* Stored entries
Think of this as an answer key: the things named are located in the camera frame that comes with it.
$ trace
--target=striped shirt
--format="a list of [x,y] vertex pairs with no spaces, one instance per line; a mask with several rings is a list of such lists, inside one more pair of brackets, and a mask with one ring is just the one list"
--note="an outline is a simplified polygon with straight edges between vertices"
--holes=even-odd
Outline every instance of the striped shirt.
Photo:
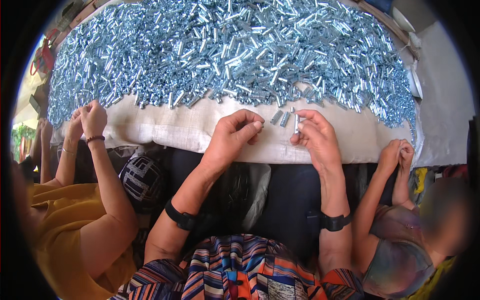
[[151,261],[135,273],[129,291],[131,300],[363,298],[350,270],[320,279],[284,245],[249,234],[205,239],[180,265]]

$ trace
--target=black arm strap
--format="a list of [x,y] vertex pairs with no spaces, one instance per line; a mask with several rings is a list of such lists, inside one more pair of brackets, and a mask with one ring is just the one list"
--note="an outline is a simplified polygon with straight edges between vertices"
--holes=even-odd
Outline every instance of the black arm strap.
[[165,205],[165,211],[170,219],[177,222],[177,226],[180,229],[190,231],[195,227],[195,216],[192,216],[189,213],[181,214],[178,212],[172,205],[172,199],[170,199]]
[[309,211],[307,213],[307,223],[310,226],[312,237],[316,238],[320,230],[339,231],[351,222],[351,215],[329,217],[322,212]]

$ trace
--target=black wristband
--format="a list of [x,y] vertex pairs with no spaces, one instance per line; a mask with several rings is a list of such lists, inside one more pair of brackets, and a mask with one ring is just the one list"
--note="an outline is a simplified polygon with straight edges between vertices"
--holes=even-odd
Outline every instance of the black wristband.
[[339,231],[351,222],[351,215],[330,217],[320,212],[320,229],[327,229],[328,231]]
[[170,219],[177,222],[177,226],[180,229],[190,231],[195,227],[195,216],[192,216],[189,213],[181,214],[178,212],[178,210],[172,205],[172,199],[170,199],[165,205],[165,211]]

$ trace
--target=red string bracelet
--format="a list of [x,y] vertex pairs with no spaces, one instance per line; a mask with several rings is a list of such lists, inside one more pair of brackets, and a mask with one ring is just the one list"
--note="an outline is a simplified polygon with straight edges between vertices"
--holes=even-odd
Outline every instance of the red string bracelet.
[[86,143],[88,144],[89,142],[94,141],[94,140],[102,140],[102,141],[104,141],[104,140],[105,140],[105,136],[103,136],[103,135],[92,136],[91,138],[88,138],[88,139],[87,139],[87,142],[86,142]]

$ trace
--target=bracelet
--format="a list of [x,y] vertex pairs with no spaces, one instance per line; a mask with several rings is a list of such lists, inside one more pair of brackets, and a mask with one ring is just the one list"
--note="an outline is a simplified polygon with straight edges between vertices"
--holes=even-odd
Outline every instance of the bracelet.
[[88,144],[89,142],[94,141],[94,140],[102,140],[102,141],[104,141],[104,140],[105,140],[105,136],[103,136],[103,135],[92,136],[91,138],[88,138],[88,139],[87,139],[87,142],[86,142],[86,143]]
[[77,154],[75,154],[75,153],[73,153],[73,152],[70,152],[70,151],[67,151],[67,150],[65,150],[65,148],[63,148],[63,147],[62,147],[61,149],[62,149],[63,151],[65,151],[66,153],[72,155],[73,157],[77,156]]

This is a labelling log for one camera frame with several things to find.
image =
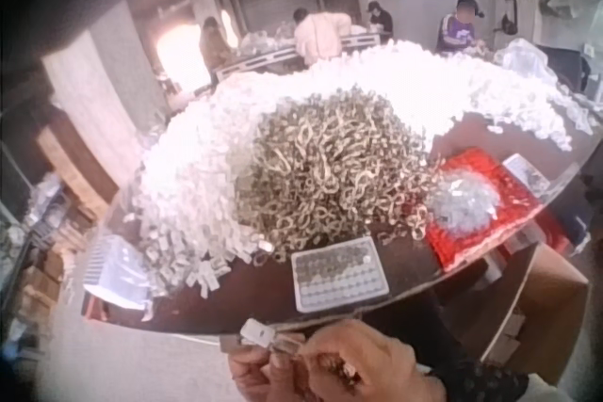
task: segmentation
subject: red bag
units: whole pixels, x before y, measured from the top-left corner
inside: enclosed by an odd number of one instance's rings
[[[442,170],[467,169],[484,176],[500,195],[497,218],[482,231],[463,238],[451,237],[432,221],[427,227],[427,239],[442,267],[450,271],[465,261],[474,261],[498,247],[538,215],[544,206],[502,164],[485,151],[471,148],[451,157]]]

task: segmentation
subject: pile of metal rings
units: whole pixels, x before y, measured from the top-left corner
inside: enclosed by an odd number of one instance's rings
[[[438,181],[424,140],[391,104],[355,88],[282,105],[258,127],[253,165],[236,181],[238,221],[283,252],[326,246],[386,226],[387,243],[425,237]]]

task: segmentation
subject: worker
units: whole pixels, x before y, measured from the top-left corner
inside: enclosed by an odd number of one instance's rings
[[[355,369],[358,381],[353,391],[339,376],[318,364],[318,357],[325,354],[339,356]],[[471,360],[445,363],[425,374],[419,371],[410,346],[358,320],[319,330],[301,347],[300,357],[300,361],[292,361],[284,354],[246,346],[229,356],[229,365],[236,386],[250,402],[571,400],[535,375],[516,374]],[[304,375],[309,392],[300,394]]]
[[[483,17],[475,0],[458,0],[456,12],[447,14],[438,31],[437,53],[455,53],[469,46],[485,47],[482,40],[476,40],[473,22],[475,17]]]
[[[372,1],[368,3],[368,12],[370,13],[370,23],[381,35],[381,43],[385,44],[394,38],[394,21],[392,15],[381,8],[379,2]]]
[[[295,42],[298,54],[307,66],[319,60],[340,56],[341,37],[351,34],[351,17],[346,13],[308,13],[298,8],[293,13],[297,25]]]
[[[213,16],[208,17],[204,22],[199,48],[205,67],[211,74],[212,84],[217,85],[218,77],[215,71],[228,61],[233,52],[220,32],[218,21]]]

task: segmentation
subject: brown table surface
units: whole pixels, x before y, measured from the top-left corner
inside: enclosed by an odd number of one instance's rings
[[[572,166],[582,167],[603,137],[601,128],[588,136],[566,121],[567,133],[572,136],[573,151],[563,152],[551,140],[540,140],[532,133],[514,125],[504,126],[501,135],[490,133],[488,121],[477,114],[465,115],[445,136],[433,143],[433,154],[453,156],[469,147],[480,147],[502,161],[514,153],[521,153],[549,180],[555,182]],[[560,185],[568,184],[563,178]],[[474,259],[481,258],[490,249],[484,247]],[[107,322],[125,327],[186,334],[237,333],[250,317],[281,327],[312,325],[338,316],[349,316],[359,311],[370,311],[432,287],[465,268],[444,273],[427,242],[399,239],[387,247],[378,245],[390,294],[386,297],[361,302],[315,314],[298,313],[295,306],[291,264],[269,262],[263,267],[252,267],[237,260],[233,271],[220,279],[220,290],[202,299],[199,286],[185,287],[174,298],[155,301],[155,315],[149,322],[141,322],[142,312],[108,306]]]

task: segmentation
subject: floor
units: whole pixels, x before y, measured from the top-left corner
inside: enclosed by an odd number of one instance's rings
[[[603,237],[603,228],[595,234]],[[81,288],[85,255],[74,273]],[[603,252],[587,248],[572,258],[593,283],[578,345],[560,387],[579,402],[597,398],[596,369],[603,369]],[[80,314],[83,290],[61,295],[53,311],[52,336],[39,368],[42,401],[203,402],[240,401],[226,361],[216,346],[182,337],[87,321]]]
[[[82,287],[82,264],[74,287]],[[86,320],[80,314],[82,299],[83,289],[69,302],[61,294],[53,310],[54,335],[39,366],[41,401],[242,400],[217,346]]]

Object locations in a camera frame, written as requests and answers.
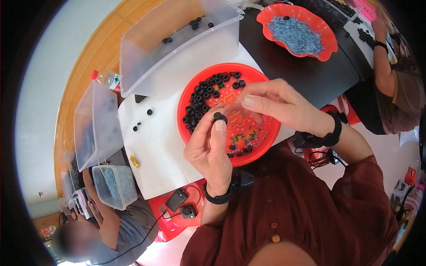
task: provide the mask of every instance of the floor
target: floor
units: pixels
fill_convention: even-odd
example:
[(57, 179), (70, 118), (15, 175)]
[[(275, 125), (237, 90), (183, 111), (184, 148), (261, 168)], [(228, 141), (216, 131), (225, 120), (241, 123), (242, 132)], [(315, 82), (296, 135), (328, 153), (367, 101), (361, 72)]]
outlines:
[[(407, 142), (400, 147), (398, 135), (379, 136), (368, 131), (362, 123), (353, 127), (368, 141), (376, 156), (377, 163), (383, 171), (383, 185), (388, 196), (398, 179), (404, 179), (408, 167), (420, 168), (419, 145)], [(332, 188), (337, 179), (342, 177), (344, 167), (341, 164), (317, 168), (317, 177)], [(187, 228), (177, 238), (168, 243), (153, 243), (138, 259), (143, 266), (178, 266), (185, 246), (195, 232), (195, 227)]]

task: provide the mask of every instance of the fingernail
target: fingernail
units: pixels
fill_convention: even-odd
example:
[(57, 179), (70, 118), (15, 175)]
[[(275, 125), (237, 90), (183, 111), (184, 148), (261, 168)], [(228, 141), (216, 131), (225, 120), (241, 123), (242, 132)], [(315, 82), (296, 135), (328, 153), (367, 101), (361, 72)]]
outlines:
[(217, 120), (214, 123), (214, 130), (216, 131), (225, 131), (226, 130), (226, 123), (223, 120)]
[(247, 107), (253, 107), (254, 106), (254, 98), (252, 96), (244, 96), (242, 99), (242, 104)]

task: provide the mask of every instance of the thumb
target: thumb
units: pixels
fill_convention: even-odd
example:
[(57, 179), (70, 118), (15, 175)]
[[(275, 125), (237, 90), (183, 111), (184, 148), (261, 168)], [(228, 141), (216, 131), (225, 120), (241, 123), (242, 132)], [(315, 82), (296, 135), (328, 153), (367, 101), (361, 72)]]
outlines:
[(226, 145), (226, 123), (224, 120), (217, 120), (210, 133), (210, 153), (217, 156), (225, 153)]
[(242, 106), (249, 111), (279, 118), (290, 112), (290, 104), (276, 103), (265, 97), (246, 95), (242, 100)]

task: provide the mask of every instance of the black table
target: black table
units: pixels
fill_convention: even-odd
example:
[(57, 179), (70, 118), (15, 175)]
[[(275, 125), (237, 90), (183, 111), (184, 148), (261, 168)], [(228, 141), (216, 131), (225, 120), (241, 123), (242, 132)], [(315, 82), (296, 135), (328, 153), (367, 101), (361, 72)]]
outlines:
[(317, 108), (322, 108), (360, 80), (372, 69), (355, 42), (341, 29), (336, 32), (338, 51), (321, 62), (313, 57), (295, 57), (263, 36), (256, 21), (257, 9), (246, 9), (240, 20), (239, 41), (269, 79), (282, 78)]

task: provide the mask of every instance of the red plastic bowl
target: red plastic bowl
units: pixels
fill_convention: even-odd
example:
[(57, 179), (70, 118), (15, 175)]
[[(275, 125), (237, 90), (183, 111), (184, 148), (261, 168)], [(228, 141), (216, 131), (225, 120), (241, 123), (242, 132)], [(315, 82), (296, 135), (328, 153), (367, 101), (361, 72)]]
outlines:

* WORK TO BE COMPLETED
State how many lines in the entries hold the word "things", giving the number alone.

* EXERCISE RESPONSE
2